Output every entry exactly, without any pictures.

Dataset records -
::::::::
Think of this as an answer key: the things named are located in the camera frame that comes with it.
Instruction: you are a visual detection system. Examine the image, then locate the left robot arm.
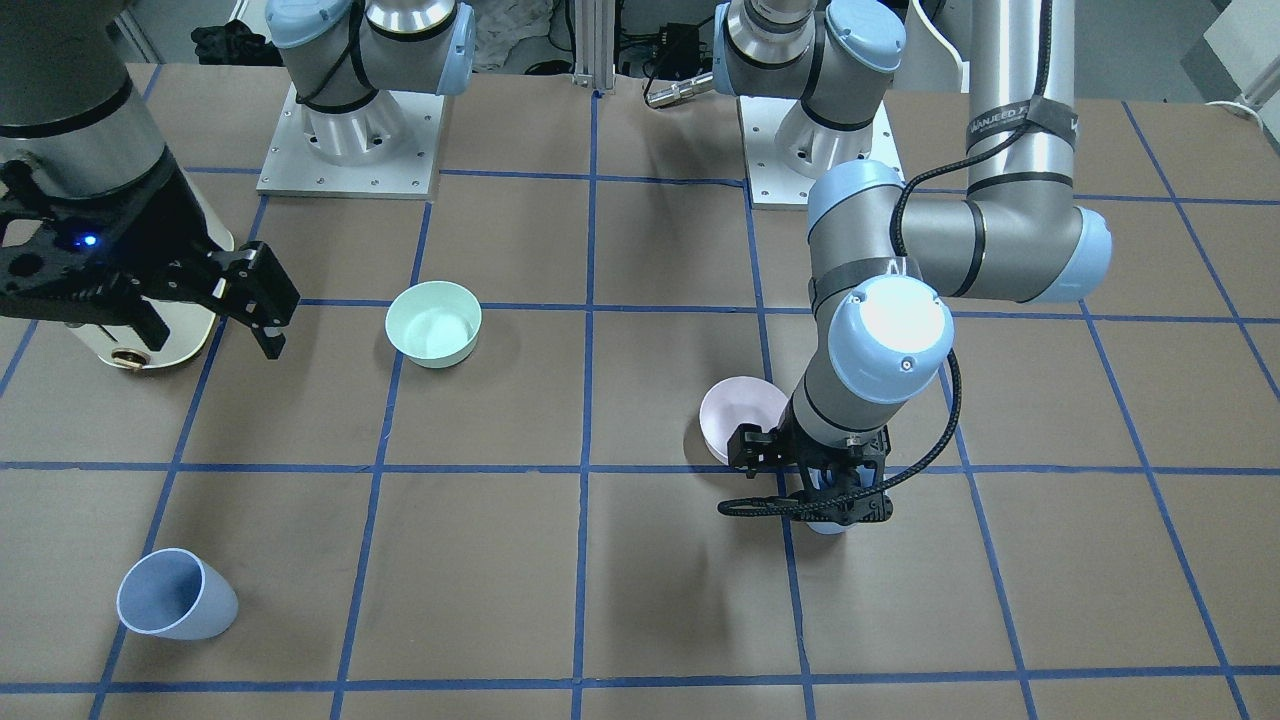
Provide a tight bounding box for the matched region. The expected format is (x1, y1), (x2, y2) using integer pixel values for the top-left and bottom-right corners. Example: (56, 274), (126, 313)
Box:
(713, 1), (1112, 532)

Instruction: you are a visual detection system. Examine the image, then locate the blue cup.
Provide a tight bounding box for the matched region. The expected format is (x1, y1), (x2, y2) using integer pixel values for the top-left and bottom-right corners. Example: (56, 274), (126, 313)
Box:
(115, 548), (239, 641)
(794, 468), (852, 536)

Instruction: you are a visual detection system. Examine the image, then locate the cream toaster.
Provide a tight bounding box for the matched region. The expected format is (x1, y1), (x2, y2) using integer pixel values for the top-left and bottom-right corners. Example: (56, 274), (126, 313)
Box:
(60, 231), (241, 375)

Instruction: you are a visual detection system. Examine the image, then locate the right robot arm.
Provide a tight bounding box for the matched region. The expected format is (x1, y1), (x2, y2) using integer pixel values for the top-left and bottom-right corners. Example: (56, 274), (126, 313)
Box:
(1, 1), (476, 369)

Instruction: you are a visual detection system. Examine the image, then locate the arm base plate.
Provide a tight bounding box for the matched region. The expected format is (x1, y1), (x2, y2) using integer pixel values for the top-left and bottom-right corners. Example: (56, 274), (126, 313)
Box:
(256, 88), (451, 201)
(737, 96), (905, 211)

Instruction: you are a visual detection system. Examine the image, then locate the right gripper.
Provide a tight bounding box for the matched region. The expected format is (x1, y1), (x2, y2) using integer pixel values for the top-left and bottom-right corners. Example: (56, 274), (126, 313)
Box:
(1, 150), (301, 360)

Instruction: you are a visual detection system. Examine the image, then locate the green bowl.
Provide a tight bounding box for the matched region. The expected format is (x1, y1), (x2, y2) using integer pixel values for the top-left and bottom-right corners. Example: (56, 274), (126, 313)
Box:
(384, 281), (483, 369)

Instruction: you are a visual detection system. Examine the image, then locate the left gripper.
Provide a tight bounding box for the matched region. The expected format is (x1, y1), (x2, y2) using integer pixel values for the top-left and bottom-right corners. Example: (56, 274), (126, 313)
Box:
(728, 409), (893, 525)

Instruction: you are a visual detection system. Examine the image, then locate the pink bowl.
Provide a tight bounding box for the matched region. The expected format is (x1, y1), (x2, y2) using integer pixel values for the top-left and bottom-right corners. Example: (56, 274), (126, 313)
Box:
::::::::
Answer box -
Think of this as an answer key: the things named are located in the camera frame that comes with it.
Instruction: you are a visual detection system. Examine the image, then locate the left robot arm.
Provide a tight bounding box for the matched region. The expected format is (x1, y1), (x2, y2) using integer pixel values for the top-left and bottom-right corners. Example: (56, 274), (126, 313)
Box:
(713, 1), (1112, 532)

Instruction: you are a visual detection system. Examine the image, then locate the blue cup.
Provide a tight bounding box for the matched region. The expected format is (x1, y1), (x2, y2) using integer pixel values for the top-left and bottom-right corners. Example: (56, 274), (126, 313)
Box:
(115, 548), (239, 641)
(794, 468), (852, 536)

Instruction: you are a visual detection system. Examine the image, then locate the cream toaster.
Provide a tight bounding box for the matched region. The expected format is (x1, y1), (x2, y2) using integer pixel values for the top-left and bottom-right corners. Example: (56, 274), (126, 313)
Box:
(60, 231), (241, 375)

Instruction: you are a visual detection system. Examine the image, then locate the right robot arm.
Provide a tight bounding box for the matched region. The expected format is (x1, y1), (x2, y2) using integer pixel values for the top-left and bottom-right corners. Example: (56, 274), (126, 313)
Box:
(1, 1), (476, 369)

Instruction: you are a visual detection system. Examine the image, then locate the arm base plate.
Provide a tight bounding box for the matched region. The expected format is (x1, y1), (x2, y2) using integer pixel values for the top-left and bottom-right corners. Example: (56, 274), (126, 313)
Box:
(256, 88), (451, 201)
(737, 96), (905, 211)

Instruction: you are a visual detection system. Examine the image, then locate the right gripper.
Provide a tight bounding box for the matched region. The expected format is (x1, y1), (x2, y2) using integer pixel values for the top-left and bottom-right corners. Example: (56, 274), (126, 313)
Box:
(1, 150), (301, 360)

Instruction: you are a visual detection system. Examine the image, then locate the green bowl.
Provide a tight bounding box for the matched region. The expected format is (x1, y1), (x2, y2) using integer pixel values for the top-left and bottom-right corners. Example: (56, 274), (126, 313)
Box:
(384, 281), (483, 369)

Instruction: you are a visual detection system. Examine the image, then locate the left gripper.
Provide a tight bounding box for the matched region. The expected format is (x1, y1), (x2, y2) using integer pixel values for the top-left and bottom-right corners. Example: (56, 274), (126, 313)
Box:
(728, 409), (893, 525)

Instruction: you are a visual detection system. Examine the image, then locate the pink bowl.
Provide a tight bounding box for the matched region. The expected format is (x1, y1), (x2, y2) using integer pixel values for the top-left and bottom-right corners. Example: (56, 274), (126, 313)
Box:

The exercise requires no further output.